The singular person in the establishment of Little Chute as a Catholic Dutch-American community was a Dominican missionary: Father Theodore J. van den Broek. Born to wealthy parents in Amsterdam, Netherlands in June 1784, he had relatives in Uden, North Brabant, Netherlands and apparently spent time there as a youth. He was highly educated and fluent in six languages. He was ordained a priest in 1808 and joined the Dominican Order in 1817. After a period as a pastor in the Netherlands, he left in 1832 at the age of 49 to join other missionary priests at Cincinnati, Ohio. In 1834 he was ordered to Green Bay to an established Dominican mission. In Green Bay he met the Grignon family, and probably through this contact he went to La Petite Chute in 1836. There he built the first church for the Menominee Indians, St. John Nepomucene, one of several he would establish in the area. Father Van den Broek also met Morgan Lewis Martin, who was in charge of the local canal project. Father Van den Broek purchased land in the area which he later hoped to sell. In that same year, 1836, the Menominees signed the “Treaty of the Cedars” which required them to give up title to the local land and move beyond the Wolf River to the west.

Father Van den Broek began to write letters about the area to groups in the Netherlands. The letters appeared in the Roman Catholic paper, De Tijd (The Times) beginning in 1843. In the summer of 1847 Father Van den Broek went back to the Netherlands to settle his parents’ estate. The settlement was not very beneficial and he found himself nearly destitute. As St. John Nepomucene parishioners were significantly reduced after the Treaty of the Cedars, he used the trip as an opportunity to again write in De Tijd, advertising the mission, the land at La Petite Chute and employment opportunities associated with the Fox River Canal, which included free passage to America for workers. The results were immediate and, by 1848, three wooden sailing vessels called "barks" or "barque" (small three-masted sailing ships), the Libra, the Maria Magdalena and the America, had been booked for passage to the east coast of the United States. Approximate 918 Dutch Catholic immigrants were on the three boats.

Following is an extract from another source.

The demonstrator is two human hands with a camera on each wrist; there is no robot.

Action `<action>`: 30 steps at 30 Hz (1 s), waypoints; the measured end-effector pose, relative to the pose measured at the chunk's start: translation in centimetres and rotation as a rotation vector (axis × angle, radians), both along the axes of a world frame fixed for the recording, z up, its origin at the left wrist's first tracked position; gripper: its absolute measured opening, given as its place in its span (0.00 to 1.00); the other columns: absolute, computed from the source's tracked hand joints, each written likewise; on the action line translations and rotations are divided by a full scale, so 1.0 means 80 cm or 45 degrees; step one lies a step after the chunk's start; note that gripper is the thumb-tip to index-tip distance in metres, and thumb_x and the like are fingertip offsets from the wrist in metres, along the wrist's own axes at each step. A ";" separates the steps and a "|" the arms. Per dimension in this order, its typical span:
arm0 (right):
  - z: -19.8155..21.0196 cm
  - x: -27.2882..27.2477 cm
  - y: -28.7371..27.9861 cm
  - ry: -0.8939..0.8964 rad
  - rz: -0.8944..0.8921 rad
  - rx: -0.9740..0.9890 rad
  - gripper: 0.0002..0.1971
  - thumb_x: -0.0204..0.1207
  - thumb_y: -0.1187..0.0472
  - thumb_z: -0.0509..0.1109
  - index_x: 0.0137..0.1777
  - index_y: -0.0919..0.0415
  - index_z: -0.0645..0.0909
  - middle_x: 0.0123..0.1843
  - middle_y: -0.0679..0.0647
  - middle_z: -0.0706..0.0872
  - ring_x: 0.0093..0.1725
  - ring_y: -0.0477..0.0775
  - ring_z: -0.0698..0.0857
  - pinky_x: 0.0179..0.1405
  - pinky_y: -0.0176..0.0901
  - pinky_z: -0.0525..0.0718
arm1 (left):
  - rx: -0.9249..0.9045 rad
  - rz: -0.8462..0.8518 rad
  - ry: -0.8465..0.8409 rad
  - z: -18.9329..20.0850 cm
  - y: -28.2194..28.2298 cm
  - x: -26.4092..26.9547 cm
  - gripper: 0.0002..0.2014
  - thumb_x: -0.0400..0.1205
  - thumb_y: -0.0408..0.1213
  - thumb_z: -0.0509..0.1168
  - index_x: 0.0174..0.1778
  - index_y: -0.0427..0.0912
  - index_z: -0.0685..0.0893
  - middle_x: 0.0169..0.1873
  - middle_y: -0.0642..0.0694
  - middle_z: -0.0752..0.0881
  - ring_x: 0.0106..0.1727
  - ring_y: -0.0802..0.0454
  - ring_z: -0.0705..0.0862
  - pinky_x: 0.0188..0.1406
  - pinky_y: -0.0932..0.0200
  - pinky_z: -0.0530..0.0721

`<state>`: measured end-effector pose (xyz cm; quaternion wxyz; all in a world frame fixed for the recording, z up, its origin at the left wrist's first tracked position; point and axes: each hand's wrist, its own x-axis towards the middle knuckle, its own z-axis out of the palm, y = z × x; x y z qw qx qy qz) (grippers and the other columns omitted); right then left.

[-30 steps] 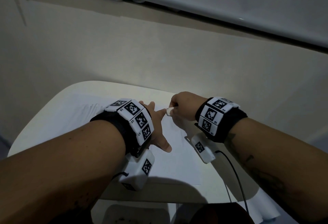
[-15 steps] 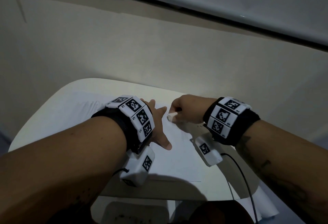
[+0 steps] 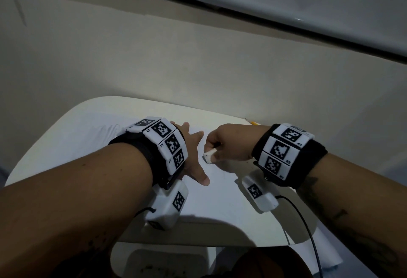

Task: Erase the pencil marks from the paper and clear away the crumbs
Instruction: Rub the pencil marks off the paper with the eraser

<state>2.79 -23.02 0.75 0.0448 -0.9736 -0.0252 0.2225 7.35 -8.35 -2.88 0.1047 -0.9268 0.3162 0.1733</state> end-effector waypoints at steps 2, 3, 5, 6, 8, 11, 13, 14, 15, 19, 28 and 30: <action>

Most of the early emigrants were from villages near Uden, including Zeeland, Boekel, Mill, Oploo and Gemert. The Dutch economy of the era was stagnant and much of the motivation to emigrate was economic. The emigrants were not poor, as the cost of passage, expenses and land purchase in Wisconsin would have been substantial. They were not, however, affluent and many would have been risking most of their wealth on the chance of economic improvement. There were also political pressures at the time that favored mass emigrations of Catholics.

Typical passage to La Petite Chute included crossing the Atlantic from Rotterdam to New York City, a train trip from there to Albany, a train or Erie Canal-barge trip across New York state to Buffalo, steamship travel through the Great Lakes and Green Bay to the head of the Fox River at Green Bay and finally a 30-mile, ox-cart trip to the mission at La Petite Chute. The first group from Rotterdam arrived on May 22, 1848, led by a Franciscan missionary, Fr Adrianus D. Godthard. Father Van den Broek's group, held up by an ice jam on Lake Michigan, arrived on June 10, 1848. The emigrants discovered not plowed fields and a village but forested land, being somewhat misled by wording of the De Tijd advertisements: the word “acres” was translated as akkers, meaning cultivated land. There was also not enough good land in Father Van den Broek's holdings for all the emigrants. There was a resort to drawing straws, with the winners naturally picking the best lots. Many of the others—led by Cornelis van de Heij, a farmer from Zeeland, and Father Godthard—left to form the village of Holland (usually referred to locally as “Hollandtown”) rather than buying the remainder of Father Van den Broek's land. There were other Europeans, mainly French and Irish emigrants, already established at La Petite Chute, now also known by its semi-anglicized name of “Little Chute.” A few Native Americans still lived in the area.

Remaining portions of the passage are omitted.